Bull's-Eye- Staying in Focus
``I SIMPLY can't concentrate, not with so many distractions around'. This is one of the common complaints you hear in office corridors. Concentration is the ability to direct one's thinking in whatever direction one intends. Many of us concentrate for hours together when we are engrossed with our favourite tasks. Yet at other times, we find our thoughts scattered and wavering, unable to concentrate on the job at hand. It is at times like these that you need to summon your will power and practice mental self-regulation techniques to focus on what you are at. Concentration is more skill than ability and hence, like all other skills, requires constant and persistent practice. Here are a few tips that help you along the way.
The `Stop. Come Back!' technique
This technique is simple and most effective. When your mind starts to waver from the task on hand, say to yourself `Stop. Come Back!' Refocus your attention on the task. Keep your attention there for as long as possible. When it wanders again, reissue the warning. `Stop. Come Back!' You may notice that your mind often wanders (as often as several times a minute, at times). Each time just say `Stop. Come Back!'
You might have to do this hundreds of times on a daily basis, if you're normal and more perhaps if you are one of those who get easily distracted. But keep at it. You will find that you are able to keep your thoughts from straying for a progressively increased period of time.
Invisible Blanket technique
Learn to ignore distractions. When a door slams, or the telephone rings, do not allow yourself to react. Imagine there exists an invisible blanket that insulates you from the rest of the world. Keep your concentration on what's in front of you. If your thoughts get distracted momentarily, use the `Stop. Come Back!' technique to get back to work.
Worry time for worry warts...
Set aside a specific time each day to think about the things that keep entering your mind and interfering with your concentration.
When the mind starts to get side-tracked by worrisome thoughts, remind yourself there is time set apart for all the worrying you need to do. Let go for the present, and focus on your immediate activity.
Early bird, or a night owl!
All of us have different energy levels. Some of us are early birds, at our best and brightest in the mornings, others are night owls who find their energy levels picking up late at night. Yet others are sharpest in the afternoon. Chart your energy levels.
When you are on to a task that requires your total concentration, choose to work on it when your energy level is at the highest (You can relax when your energy level hits the rock bottom, by doing the least taxing or the most enjoyable of your tasks).
Light and other factors...
Make sure that you have adequate light. Opt for comfortable but not luxurious furniture. Sit up straight to aid concentration rather than in a sprawled out position. Clear your desk of all clutter except those relating to the job at hand. Also put the `To-do' list out of sight.
You don't want to worry about the next task till you are finished with this one, do you? Take your phone off the hook or request someone else to hold fort till you are through.

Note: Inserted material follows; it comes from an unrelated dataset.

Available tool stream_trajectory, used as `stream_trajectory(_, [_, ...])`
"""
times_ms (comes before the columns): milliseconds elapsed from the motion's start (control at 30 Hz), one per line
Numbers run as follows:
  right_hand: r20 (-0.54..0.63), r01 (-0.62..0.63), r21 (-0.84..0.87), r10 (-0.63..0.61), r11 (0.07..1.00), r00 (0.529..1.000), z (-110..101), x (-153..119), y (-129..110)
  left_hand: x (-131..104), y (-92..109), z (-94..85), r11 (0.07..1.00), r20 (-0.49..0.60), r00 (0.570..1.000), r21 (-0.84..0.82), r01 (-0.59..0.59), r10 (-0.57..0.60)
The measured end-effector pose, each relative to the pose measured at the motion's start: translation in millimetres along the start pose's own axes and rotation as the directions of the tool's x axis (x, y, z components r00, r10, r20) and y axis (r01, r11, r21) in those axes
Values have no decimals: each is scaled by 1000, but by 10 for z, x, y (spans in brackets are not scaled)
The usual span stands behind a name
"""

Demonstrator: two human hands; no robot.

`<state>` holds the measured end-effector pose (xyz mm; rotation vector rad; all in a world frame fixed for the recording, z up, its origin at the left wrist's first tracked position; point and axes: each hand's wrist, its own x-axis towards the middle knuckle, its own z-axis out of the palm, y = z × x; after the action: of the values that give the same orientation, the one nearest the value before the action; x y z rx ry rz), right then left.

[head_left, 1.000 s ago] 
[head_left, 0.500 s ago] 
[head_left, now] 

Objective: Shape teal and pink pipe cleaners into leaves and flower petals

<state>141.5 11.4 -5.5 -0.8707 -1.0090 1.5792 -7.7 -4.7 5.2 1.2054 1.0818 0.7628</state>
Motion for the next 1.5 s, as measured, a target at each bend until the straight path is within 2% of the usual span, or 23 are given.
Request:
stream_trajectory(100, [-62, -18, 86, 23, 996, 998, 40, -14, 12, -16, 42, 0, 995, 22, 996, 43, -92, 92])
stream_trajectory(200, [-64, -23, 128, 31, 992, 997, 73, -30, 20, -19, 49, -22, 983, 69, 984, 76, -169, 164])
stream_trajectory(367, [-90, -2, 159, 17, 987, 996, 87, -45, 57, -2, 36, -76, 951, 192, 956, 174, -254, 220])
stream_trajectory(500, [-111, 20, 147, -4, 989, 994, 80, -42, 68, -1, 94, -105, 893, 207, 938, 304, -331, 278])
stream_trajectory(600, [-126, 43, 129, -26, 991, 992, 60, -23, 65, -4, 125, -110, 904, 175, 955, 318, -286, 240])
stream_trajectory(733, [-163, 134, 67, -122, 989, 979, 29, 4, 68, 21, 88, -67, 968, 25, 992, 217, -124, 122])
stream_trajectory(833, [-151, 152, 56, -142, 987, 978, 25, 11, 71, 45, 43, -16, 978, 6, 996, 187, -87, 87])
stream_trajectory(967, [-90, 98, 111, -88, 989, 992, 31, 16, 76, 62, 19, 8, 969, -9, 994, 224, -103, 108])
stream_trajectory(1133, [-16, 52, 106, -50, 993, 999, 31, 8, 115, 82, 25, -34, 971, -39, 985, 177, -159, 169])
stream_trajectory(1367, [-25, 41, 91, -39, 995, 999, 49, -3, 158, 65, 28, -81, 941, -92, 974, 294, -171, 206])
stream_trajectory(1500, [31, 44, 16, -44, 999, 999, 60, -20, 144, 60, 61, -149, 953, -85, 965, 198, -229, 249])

Research on Music aiding concentration is inconclusive. If you prefer to have music on, make sure it is not one with a hummable tune and a definite beat. If so, you might soon find yourself distracted. Opt for something a little less catchy and more monotonous. You could try a little white noise perhaps - noise that masks the little environmental sounds that could prove distracting. You could switch on the fan or turn on the radio to a band where only static is heard.
Shift positions often. Concentration-spans range from 35 minutes or longer to 90 minutes. Take short breaks at the end of an hour or whenever you reach the limit of your concentration span. When you take a break, oxygenate (get more oxygen to your brain)! Get up and walk around the room for a couple of minutes. When you sit for long periods, blood tends to pool in your lower body and legs.
When you walk, blood gets to flow more evenly throughout the body, carrying more oxygen to the brain and in turn making you more alert.
Give yourself a reward when you've completed a task. The task might be small, such as staying with a difficult assignment until you've finished. An appropriate reward might be a walk down the corridor, a glass of water, or reading the day's cartoon in the newspaper.
Keep practicing and soon you could find your concentration skills vastly improved. Improved concentration will pump up your self-discipline and will power and in turn you will be delighted to find yourself accomplishing much more in the same period of time.